In other words, n is the number of significant digits we have lost through rounding errors. Something like n = 2 or 3 usually works in practice.

The reason this works is that the distances between a floating point number a and the next representable floating point numbers below and above a lie between

0.5 * std::numeric_limits<...>::epsilon() * abs(a)

and

std::numeric_limits<...>::epsilon() * abs(a)

Also, the above inequality does not work if you are dealing with very small, or more precisely, denormal numbers. Then you should instead use the inequality

abs(a - b) < pow(10.0, n) * max(
    std::numeric_limits<...>::epsilon() * max(abs(a), abs(b)),
    std::numeric_limits<...>::denorm_min()
)

Answer 2

Since this is just for debugging, it may be possible to be lax and use a simple test for relative error, such as:

if (fabs(f1 - f2) <= SomeNumber * fabs(f2)) ThingsAreGood else ThingsAreBad;

This supposes that f2 is the known good (or at least known-to-be-better) value and that the error from rounding in floating-point operations is proportional to f2 . Note that computations can produce errors in complicated ways. For example, if various other values were added to and subtracted from f1 along the way, so that intermediate values had much larger magnitudes than the final result represented by f2 , then the rounding errors may be proportional to those large intermediate values rather than to f2 . In this case, you may need to compute an error threshold based on the intermediate calculations rather than on f2 .

Answer 3

Taking care of the situation pointed out by Eric Postpischil as well, This function tells whether the 2 numbers are close enough or not according to the precision.

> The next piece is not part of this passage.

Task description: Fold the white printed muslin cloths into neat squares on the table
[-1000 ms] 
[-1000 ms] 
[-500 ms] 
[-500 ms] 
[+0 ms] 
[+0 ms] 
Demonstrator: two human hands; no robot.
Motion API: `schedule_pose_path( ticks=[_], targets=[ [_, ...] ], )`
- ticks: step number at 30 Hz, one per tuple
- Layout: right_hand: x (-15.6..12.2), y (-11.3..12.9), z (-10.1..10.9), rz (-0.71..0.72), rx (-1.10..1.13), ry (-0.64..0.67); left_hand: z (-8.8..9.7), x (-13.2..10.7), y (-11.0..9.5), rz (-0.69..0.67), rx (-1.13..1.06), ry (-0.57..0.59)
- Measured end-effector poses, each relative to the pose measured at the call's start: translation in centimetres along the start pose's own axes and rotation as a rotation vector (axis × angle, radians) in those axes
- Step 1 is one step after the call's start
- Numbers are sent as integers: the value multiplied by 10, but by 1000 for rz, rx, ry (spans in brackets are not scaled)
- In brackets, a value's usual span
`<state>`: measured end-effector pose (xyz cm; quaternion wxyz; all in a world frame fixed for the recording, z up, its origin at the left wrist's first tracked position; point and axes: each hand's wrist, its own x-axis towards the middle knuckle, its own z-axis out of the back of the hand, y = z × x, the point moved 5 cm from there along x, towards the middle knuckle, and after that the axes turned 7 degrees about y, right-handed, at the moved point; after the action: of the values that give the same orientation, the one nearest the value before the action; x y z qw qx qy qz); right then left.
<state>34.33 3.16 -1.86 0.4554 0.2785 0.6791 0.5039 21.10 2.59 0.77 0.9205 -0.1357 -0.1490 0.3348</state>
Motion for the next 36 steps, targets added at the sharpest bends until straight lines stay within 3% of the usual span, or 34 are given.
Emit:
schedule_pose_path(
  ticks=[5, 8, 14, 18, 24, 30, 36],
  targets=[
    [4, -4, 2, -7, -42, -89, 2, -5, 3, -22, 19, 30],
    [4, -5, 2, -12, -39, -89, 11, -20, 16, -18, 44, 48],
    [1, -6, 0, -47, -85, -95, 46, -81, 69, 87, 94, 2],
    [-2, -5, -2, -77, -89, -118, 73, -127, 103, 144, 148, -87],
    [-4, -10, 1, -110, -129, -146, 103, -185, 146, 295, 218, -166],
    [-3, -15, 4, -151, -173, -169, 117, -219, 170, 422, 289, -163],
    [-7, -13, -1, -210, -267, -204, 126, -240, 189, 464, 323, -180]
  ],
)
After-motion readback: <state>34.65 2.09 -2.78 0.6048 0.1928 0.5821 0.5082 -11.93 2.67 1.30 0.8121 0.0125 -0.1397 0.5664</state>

bool const IsClose(FloatType const f1, FloatType const f2, unsigned const figures_tolerance)
{
    FloatType res = f1-f2;
    res = res*pow(10.0,figures_tolerance);
    return !bool(int(res));
}

Answer 4

The solution used in the edit answer did not work in my case for large number comparison.

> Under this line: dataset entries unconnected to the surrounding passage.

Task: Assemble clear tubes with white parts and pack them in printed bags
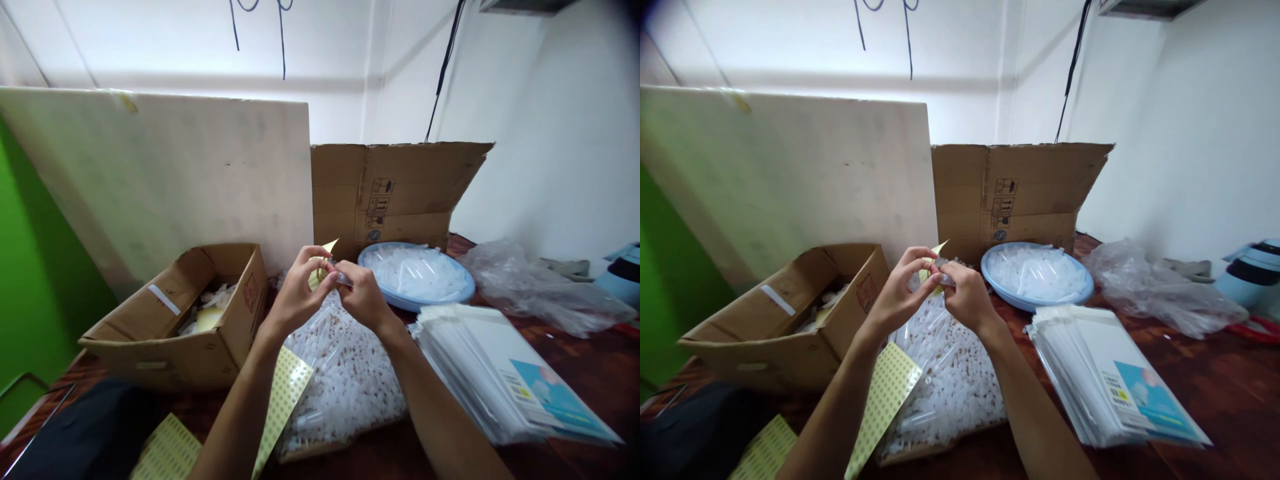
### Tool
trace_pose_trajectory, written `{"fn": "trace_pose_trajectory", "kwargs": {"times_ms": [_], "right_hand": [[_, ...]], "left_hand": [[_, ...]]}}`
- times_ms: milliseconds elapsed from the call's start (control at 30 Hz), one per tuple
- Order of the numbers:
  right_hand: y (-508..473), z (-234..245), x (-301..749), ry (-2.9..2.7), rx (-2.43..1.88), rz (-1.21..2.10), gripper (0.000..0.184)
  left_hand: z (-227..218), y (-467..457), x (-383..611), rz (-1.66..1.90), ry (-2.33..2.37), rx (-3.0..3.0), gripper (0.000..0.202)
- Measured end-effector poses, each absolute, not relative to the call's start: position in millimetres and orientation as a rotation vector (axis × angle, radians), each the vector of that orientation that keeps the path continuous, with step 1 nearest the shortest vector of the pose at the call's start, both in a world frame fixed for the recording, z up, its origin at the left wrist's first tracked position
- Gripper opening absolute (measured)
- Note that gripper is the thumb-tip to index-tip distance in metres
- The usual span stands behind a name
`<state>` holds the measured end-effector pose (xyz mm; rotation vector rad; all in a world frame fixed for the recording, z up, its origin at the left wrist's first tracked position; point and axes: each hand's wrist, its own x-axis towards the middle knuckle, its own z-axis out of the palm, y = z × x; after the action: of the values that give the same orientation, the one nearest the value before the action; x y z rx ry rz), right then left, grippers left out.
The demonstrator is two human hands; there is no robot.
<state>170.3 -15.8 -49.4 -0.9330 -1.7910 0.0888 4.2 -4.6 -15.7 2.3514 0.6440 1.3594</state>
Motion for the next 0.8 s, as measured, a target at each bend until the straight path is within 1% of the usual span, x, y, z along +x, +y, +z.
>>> {"fn": "trace_pose_trajectory", "kwargs": {"times_ms": [100,133,200,300,333,367,433,500,600,700,767,800], "right_hand": [[-16,-49,170,-1.778,-0.919,0.115,0.015],[-16,-49,170,-1.764,-0.912,0.139,0.016],[-19,-46,169,-1.723,-0.896,0.230,0.017],[-25,-40,170,-1.664,-0.844,0.459,0.021],[-27,-39,170,-1.652,-0.812,0.537,0.021],[-28,-38,171,-1.641,-0.785,0.600,0.020],[-29,-36,173,-1.602,-0.758,0.685,0.022],[-28,-37,175,-1.540,-0.764,0.734,0.031],[-26,-36,180,-1.425,-0.766,0.745,0.040],[-28,-31,187,-1.344,-0.721,0.664,0.036],[-33,-26,191,-1.319,-0.687,0.613,0.033],[-36,-22,193,-1.308,-0.684,0.586,0.032]], "left_hand": [[-15,-5,5,1.404,0.673,2.376,0.005],[-15,-6,4,1.425,0.684,2.380,0.007],[-12,-5,0,1.442,0.687,2.382,0.024],[-9,-1,-11,1.370,0.644,2.399,0.057],[-9,2,-15,1.326,0.631,2.403,0.065],[-9,5,-19,1.274,0.624,2.398,0.068],[-12,12,-27,1.162,0.638,2.361,0.063],[-18,19,-34,1.076,0.692,2.329,0.053],[-32,31,-39,0.948,0.829,2.393,0.052],[-53,41,-33,0.756,0.958,2.530,0.059],[-66,40,-16,0.761,1.044,2.596,0.062],[-71,37,-4,0.813,1.061,2.617,0.058]]}}
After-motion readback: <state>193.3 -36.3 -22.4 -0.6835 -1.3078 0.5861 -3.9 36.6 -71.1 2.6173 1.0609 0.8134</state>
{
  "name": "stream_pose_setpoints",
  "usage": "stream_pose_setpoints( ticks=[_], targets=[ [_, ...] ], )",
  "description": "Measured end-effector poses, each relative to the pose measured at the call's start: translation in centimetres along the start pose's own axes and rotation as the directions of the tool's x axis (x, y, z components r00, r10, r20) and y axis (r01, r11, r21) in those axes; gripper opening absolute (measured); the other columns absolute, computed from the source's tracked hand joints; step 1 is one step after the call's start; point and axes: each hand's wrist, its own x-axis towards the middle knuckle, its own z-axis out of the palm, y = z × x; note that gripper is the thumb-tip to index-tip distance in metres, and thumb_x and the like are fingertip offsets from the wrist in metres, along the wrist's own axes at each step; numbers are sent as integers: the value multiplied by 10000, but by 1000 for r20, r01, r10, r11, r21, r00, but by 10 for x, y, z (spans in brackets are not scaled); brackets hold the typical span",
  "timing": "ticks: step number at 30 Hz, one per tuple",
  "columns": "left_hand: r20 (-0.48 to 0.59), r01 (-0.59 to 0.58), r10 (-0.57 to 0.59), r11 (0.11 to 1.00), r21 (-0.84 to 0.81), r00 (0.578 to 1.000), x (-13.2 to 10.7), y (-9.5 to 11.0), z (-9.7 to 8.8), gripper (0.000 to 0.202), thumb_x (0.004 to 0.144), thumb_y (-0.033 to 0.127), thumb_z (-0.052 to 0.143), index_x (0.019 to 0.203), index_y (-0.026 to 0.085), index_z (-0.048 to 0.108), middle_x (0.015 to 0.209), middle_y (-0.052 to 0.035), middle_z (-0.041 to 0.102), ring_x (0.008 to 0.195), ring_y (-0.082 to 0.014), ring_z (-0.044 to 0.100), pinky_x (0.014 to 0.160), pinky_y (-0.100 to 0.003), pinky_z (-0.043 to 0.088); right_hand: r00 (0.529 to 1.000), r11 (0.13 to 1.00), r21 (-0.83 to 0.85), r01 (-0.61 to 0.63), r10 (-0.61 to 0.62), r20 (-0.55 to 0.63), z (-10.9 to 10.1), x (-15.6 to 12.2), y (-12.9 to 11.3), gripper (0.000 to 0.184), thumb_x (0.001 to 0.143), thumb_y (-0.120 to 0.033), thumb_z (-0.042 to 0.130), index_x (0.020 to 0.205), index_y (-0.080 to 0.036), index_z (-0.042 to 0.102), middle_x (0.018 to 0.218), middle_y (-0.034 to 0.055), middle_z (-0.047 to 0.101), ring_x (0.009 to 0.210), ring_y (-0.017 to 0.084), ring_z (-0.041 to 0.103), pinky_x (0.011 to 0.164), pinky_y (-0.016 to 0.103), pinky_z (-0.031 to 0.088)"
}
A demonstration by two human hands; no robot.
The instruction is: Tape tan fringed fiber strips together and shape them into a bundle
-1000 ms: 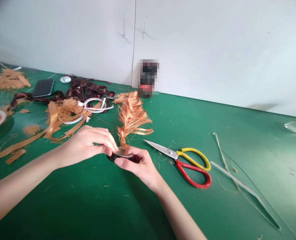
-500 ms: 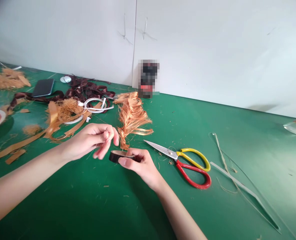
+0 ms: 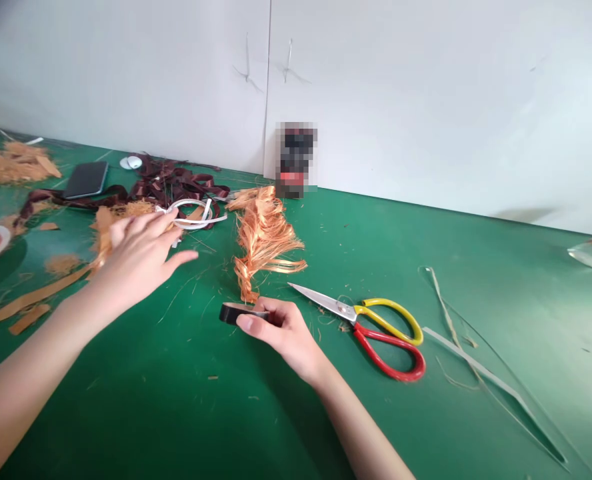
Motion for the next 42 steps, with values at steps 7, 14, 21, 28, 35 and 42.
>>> stream_pose_setpoints(
  ticks=[7, 14, 21, 28, 35, 42],
  targets=[
    [-255, 178, -189, 982, -67, 948, 0, 22, -19, 402, 870, 83, 463, 1254, 146, 565, 1543, -112, 284, 1367, -374, 291, 1082, -588, 177, 997, 997, 23, 71, -72, 11, -2, 1, 4, 520, 722, -657, 609, 599, -188, 420, 594, -55, 301, 548, 81, 215, 516, 261, 155],
    [-336, 107, -102, 994, -2, 936, 0, 16, -8, 255, 914, 166, 448, 828, 175, 688, 1330, -97, 563, 1294, -352, 402, 1078, -599, 169, 994, 995, 26, 101, -101, 29, -3, 2, 5, 538, 747, -689, 559, 612, -190, 412, 591, -58, 300, 540, 80, 203, 517, 263, 151],
    [-315, 114, -111, 993, -8, 943, 1, 19, -3, 271, 845, 128, 485, 1023, 191, 679, 1265, -112, 584, 1051, -331, 557, 804, -453, 411, 996, 998, -18, 68, -67, 52, -2, 0, 5, 516, 777, -667, 541, 627, -188, 419, 613, -52, 295, 566, 89, 212, 528, 267, 149],
    [-331, 151, -180, 982, -112, 926, -5, 19, -3, 321, 850, 108, 491, 1091, 212, 676, 1349, -106, 532, 1127, -355, 544, 902, -492, 383, 997, 998, -40, 40, -37, 62, -2, 1, 5, 521, 783, -677, 527, 642, -186, 421, 612, -55, 296, 566, 89, 215, 525, 266, 149],
    [-176, 56, -155, 883, -467, 972, -2, 19, 1, 270, 904, 324, 521, 838, 150, 717, 1205, -115, 610, 984, -246, 629, 901, -415, 501, 1000, 997, -82, -2, 1, -12, -3, -1, 1, 589, 861, -686, 355, 547, -190, 405, 538, -45, 313, 533, 96, 263, 527, 270, 214],
    [440, 429, 91, 120, -895, 893, -10, 47, -5, 169, 782, 356, 703, 851, 208, 747, 1144, -52, 620, 986, -192, 635, 901, -324, 517, 980, 827, -530, 187, -196, 39, -2, -3, -6, 333, 770, -335, 681, 489, -175, 601, 1082, 65, 642, 902, 209, 538, 792, 365, 406]
  ],
)
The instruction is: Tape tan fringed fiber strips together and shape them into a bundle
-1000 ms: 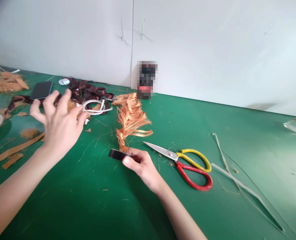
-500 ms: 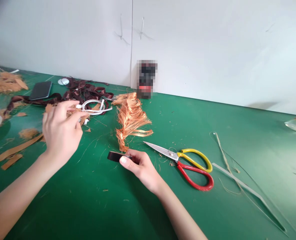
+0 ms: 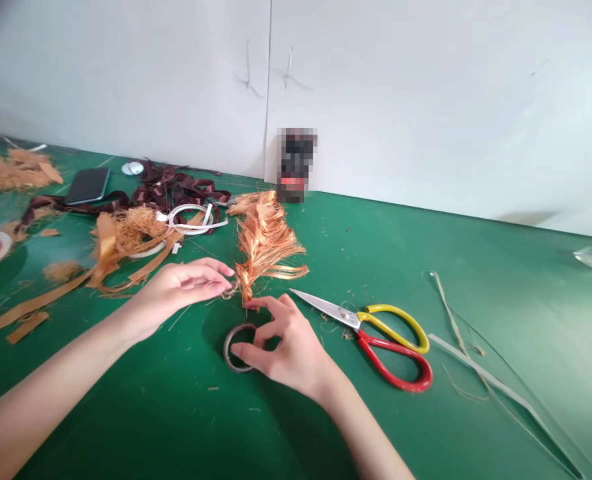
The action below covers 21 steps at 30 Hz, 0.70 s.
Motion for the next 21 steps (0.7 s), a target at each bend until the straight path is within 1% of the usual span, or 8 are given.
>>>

I wrote a function using string comparison with a given digit precision

#include <iomanip>

/**
 * Compare two number with a given digit precision
 *
 * @tparam T - Number precision
 *
 * @param n1 - First number to compare
 * @param n2 - Second number to compare
 * @param n - The first n digits that must be equals between the two numbers
 *
 * @return True if the n first digits of the two numbers are equals, false otherwise
 */
template<typename T>
bool isEqual(T n1, T n2, int n)
{
    int                index = 0;
    std::ostringstream a, b;

    a         << std::setprecision(n);
    b         << std::setprecision(n);
    std::cout << std::setprecision(n);
    a         << std::fixed;
    b         << std::fixed;
    std::cout << std::fixed;

    a << n1;
    b << n2;

    while (a.str()[index] == b.str()[index] && index < n) {
        index++;
    }

    if (index != n) {
        std::cout << "n1 != n2\n\nn1 = " << a.str() << "\nn2 = " << b.str() << "\ndiffer at index " << index << std::endl;
    }

    return index == n;
}